In reply to GameboyRMH :
First of all, compensation has very little to do with contribution. Compensation, the fraction of a company's profit paid to workers, is determined primarily by worker power. A company that existed in Victorian England (say, a bakery for example) would pay their workers very little not because their contributions were small, but because their power was small. That same company in the '60s US, with their workers making the same "contributions," would pay their workers handsomely because the workers' power was great in that place and time. It's especially interesting that this exact scenario would've happened in the real world even though any 1960s bakery would've had far more automation than an 1860s one.
Second, you see young low experienced people succeeding every day due to the selection bias caused by your work environment. That would be like me implying that most people are comfortable with command-line interfaces and programming because I've seen a lot of that at work.
Third, it's not just people stacking boxes who are having trouble affording housing, it's educated professionals who put in just as much work as those fresh-faced kids you see, but weren't seen by you.

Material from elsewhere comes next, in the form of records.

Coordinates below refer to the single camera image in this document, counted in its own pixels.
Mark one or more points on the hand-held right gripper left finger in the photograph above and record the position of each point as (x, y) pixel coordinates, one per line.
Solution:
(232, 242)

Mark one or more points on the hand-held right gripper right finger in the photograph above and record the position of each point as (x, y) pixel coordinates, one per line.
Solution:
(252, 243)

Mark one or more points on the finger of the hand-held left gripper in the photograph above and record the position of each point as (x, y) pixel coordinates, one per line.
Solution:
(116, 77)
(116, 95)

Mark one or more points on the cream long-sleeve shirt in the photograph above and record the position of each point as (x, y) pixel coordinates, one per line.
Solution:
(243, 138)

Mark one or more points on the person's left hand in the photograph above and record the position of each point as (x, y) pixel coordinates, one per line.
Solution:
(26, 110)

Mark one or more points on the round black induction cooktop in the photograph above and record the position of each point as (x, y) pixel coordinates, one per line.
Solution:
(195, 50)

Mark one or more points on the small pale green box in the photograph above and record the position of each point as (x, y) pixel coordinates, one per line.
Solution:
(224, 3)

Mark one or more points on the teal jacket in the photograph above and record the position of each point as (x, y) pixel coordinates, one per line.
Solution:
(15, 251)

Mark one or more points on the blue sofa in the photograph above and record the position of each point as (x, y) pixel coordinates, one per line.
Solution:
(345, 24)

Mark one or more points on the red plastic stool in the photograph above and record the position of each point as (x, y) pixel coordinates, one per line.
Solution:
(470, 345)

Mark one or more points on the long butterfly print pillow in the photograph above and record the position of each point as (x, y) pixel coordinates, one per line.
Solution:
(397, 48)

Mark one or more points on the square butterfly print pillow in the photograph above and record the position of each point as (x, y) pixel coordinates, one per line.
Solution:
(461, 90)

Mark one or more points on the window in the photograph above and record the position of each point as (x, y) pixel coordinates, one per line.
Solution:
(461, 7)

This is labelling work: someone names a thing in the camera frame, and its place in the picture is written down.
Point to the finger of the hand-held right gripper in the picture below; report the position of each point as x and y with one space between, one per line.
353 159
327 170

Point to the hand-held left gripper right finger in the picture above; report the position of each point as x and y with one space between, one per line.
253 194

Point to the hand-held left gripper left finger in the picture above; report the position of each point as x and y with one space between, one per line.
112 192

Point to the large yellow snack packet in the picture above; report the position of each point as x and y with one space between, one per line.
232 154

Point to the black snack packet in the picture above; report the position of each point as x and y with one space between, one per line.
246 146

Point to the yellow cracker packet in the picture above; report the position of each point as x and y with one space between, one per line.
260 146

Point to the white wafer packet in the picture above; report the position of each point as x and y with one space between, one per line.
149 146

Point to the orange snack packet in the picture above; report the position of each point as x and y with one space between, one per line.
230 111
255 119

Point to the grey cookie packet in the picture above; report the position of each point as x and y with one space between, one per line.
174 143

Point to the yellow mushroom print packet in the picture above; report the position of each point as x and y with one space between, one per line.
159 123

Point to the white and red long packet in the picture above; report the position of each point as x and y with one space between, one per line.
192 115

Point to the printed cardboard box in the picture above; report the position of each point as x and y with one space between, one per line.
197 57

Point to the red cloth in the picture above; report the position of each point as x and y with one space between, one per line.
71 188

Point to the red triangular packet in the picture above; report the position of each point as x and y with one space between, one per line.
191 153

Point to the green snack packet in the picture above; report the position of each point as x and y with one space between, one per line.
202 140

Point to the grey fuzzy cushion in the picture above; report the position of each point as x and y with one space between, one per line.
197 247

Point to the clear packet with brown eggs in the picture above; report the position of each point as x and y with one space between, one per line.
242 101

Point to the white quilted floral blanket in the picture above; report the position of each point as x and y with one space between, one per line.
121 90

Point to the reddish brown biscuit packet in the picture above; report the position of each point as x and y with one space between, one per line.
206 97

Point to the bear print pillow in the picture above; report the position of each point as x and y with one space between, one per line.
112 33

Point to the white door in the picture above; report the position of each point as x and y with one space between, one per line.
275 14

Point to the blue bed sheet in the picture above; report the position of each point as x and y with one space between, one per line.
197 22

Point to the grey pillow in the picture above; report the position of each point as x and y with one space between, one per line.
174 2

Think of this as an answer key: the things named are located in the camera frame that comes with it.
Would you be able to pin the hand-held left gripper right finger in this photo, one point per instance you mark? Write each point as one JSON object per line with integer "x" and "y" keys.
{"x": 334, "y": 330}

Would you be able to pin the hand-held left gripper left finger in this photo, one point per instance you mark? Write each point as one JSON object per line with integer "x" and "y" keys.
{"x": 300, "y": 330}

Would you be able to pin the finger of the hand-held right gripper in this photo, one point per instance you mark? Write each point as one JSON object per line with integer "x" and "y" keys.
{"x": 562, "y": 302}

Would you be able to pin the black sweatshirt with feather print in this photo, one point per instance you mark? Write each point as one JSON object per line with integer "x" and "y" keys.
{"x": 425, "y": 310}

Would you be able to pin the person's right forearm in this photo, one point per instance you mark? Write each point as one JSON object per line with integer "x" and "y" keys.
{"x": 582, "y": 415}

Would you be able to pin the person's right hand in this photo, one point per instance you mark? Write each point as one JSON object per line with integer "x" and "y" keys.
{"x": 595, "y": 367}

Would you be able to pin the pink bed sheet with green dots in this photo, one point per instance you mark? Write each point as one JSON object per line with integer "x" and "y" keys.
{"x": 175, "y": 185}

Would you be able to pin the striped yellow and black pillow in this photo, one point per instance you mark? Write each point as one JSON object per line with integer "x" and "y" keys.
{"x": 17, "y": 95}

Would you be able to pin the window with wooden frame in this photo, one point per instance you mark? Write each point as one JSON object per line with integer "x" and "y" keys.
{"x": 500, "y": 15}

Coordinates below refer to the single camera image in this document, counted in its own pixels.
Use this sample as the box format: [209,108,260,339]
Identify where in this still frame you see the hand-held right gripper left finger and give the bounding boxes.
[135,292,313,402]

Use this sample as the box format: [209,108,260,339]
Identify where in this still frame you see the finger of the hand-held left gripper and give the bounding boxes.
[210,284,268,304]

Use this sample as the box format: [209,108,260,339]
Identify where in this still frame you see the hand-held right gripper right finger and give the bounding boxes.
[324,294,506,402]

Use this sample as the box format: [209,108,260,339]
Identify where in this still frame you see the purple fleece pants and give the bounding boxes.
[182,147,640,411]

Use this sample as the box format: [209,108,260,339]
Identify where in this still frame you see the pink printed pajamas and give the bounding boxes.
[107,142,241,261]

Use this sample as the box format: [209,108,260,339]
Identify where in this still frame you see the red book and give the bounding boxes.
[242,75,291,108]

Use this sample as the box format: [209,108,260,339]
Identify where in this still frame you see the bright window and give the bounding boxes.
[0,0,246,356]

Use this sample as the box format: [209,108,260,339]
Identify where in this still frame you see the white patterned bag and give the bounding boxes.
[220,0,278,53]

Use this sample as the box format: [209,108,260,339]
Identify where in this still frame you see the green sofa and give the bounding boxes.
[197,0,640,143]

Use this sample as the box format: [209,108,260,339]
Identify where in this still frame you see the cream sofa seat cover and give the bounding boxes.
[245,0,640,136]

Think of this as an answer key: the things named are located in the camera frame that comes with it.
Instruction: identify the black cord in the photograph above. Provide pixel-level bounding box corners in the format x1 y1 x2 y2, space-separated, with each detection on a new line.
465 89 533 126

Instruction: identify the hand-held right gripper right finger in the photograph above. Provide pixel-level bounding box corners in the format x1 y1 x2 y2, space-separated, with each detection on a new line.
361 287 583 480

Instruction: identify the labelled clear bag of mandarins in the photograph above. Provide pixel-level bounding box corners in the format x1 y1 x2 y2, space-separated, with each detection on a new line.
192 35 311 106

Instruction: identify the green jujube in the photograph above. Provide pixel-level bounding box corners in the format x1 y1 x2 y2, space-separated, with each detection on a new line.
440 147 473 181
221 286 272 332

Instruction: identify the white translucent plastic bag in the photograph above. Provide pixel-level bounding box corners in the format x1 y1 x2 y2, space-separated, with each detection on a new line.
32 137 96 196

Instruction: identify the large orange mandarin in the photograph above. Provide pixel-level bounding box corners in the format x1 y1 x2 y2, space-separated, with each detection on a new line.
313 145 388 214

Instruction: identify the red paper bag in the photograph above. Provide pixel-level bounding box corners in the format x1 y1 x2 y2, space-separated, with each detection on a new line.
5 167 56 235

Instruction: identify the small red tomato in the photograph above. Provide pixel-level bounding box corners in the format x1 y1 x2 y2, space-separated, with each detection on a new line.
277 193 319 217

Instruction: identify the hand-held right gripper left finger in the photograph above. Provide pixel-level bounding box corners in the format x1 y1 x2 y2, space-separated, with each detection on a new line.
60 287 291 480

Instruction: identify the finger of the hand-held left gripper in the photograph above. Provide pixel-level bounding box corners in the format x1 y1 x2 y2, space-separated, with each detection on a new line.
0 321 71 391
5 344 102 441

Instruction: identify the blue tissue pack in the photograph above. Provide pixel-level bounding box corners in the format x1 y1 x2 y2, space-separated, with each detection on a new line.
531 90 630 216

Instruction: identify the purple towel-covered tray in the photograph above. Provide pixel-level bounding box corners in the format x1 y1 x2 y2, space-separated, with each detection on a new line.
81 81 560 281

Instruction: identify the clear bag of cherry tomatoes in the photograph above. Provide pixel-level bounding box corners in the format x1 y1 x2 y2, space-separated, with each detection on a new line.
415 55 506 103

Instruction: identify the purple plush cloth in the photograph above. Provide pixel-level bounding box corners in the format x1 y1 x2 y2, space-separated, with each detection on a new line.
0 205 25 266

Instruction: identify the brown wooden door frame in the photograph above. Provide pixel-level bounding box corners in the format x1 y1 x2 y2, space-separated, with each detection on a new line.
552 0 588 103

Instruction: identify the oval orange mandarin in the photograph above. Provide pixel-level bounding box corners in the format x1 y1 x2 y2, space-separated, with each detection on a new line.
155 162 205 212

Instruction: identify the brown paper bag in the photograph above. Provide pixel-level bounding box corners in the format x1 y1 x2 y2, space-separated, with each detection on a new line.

As a rough guess, to comfortably afford housing in most average-cost regions of the first world, you'd need a top-20% income if you're a member of generation Y or Z. And that leads on to the last point:
It is a problem if the lower 80% of the population by income can't afford housing even if they have ordinary low-end jobs. They're not failing to make an effort, their job is effort and a job that doesn't allow an adult to support themselves should not exist. It should either pay more or be automated so that people aren't wasting their time volunteering for a business' profit. That situation can't sustain a healthy society.
Boost_Crazy said:
The background level is simply inflation.
The background level is not inflation, if it were, the blue line in this graph would just be flat:
Sorry, I'm a couple pages behind. You guys have been busy!
Compensation is directly related to the VALUE of contribution, not quantity. We as a society have decided what values we place on different forms of labor. Someone who works 8 hrs. as a brain surgeon does not make the same as someone who worked 8 hours stacking boxes. If they did, we probably wouldn't have many brain surgeons. This isn't Victorian England. We have a little more freedom and opportunity. The flip side of that is that we have more responsibility for our own success and failure. It sounds like you would prefer that someone else had that responsibility.
Now, we don't have to agree on what society values different forms of labor. You think professional athletes or actors are overpaid? Don't support them with your dollars. Company ABC pays their VP too much? Don't buy their products. Company XYZ is made in in the USA and takes care of their employees? Buy from them, even if they are more expensive. You get to vote with your dollars.
The background level for housing pricing increases IS inflation. Without other market forces, they would follow inflation. And we wouldn't be calling it background level. But market forces do exist and are much more influential. Hence inflation = background level.